__PROBLEM DESCRIPTION__.
Copy out the whole listing exactly as given. Skip the pictures.

---*---

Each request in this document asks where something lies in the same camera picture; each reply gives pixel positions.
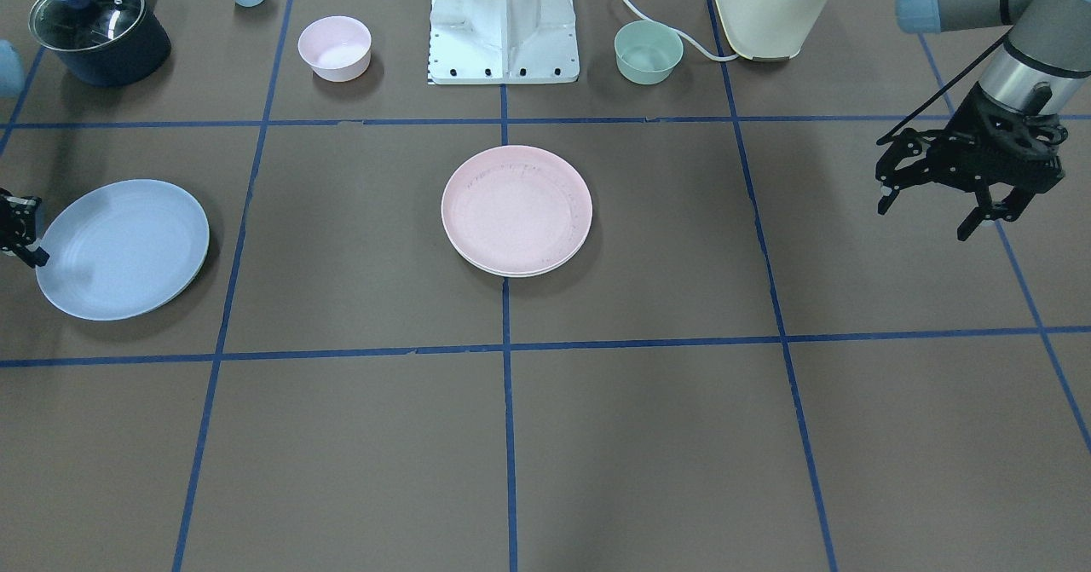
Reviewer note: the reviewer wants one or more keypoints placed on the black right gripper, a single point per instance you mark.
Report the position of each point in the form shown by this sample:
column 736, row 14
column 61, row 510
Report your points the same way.
column 17, row 224

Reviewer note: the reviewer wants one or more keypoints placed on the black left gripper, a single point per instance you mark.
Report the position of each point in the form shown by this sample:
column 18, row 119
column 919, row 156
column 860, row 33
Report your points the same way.
column 972, row 131

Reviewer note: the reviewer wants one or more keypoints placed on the blue plate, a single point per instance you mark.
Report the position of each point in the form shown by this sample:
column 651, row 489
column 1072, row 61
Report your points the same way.
column 123, row 250

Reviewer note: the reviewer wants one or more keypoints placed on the pink plate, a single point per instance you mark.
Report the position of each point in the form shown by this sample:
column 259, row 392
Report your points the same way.
column 516, row 207

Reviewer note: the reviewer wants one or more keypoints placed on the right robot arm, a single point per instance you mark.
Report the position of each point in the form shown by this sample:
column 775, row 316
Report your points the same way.
column 12, row 85

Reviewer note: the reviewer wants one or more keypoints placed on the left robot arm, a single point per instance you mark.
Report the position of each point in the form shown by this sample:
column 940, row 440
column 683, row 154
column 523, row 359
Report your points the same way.
column 1045, row 41

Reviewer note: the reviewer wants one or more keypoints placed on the dark blue pot with lid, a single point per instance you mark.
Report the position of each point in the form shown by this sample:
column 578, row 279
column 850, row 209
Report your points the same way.
column 103, row 43

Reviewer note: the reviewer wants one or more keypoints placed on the cream toaster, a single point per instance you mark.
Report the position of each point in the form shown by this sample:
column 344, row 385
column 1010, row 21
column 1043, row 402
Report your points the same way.
column 768, row 30

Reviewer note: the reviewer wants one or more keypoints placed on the green bowl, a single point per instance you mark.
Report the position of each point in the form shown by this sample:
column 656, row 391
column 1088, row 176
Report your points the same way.
column 646, row 52

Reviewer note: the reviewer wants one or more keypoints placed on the pink bowl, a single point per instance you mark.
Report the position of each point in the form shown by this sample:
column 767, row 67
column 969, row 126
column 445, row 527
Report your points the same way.
column 337, row 48

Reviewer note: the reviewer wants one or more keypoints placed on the cream white plate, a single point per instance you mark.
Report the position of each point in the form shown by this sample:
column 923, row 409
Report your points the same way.
column 514, row 273

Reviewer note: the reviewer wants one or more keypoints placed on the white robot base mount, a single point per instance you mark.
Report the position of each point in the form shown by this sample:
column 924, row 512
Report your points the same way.
column 503, row 42

---*---

__RESPONSE BELOW__.
Each request in this document asks where something lies in the same camera picture; each reply gives pixel positions.
Reviewer note: the reviewer wants one or more keypoints placed on the black right gripper, a single point per instance you mark.
Report the position of each point in the form shown by this sample:
column 736, row 14
column 61, row 510
Report your points the same way.
column 17, row 224

Reviewer note: the reviewer wants one or more keypoints placed on the black left gripper, a single point per instance you mark.
Report the position of each point in the form shown by this sample:
column 18, row 119
column 919, row 156
column 860, row 33
Report your points the same way.
column 972, row 131

Reviewer note: the reviewer wants one or more keypoints placed on the blue plate, a single point per instance you mark.
Report the position of each point in the form shown by this sample:
column 651, row 489
column 1072, row 61
Report your points the same way.
column 123, row 250

Reviewer note: the reviewer wants one or more keypoints placed on the pink plate, a single point per instance you mark.
Report the position of each point in the form shown by this sample:
column 259, row 392
Report your points the same way.
column 516, row 207

Reviewer note: the reviewer wants one or more keypoints placed on the right robot arm, a single point per instance you mark.
Report the position of each point in the form shown by this sample:
column 775, row 316
Report your points the same way.
column 12, row 85

Reviewer note: the reviewer wants one or more keypoints placed on the left robot arm, a single point per instance you mark.
Report the position of each point in the form shown by this sample:
column 940, row 440
column 683, row 154
column 523, row 359
Report your points the same way.
column 1045, row 41

Reviewer note: the reviewer wants one or more keypoints placed on the dark blue pot with lid, a single point per instance you mark.
Report the position of each point in the form shown by this sample:
column 578, row 279
column 850, row 209
Report your points the same way.
column 103, row 43

Reviewer note: the reviewer wants one or more keypoints placed on the cream toaster, a single point per instance you mark.
Report the position of each point in the form shown by this sample:
column 344, row 385
column 1010, row 21
column 1043, row 402
Report your points the same way.
column 768, row 30

Reviewer note: the reviewer wants one or more keypoints placed on the green bowl, a single point per instance you mark.
Report the position of each point in the form shown by this sample:
column 656, row 391
column 1088, row 176
Report your points the same way.
column 646, row 52

Reviewer note: the reviewer wants one or more keypoints placed on the pink bowl, a single point per instance you mark.
Report the position of each point in the form shown by this sample:
column 767, row 67
column 969, row 126
column 445, row 527
Report your points the same way.
column 337, row 48

Reviewer note: the reviewer wants one or more keypoints placed on the cream white plate, a single point per instance you mark.
Report the position of each point in the form shown by this sample:
column 923, row 409
Report your points the same way.
column 514, row 273

Reviewer note: the reviewer wants one or more keypoints placed on the white robot base mount, a single point per instance you mark.
Report the position of each point in the form shown by this sample:
column 924, row 512
Report your points the same way.
column 503, row 42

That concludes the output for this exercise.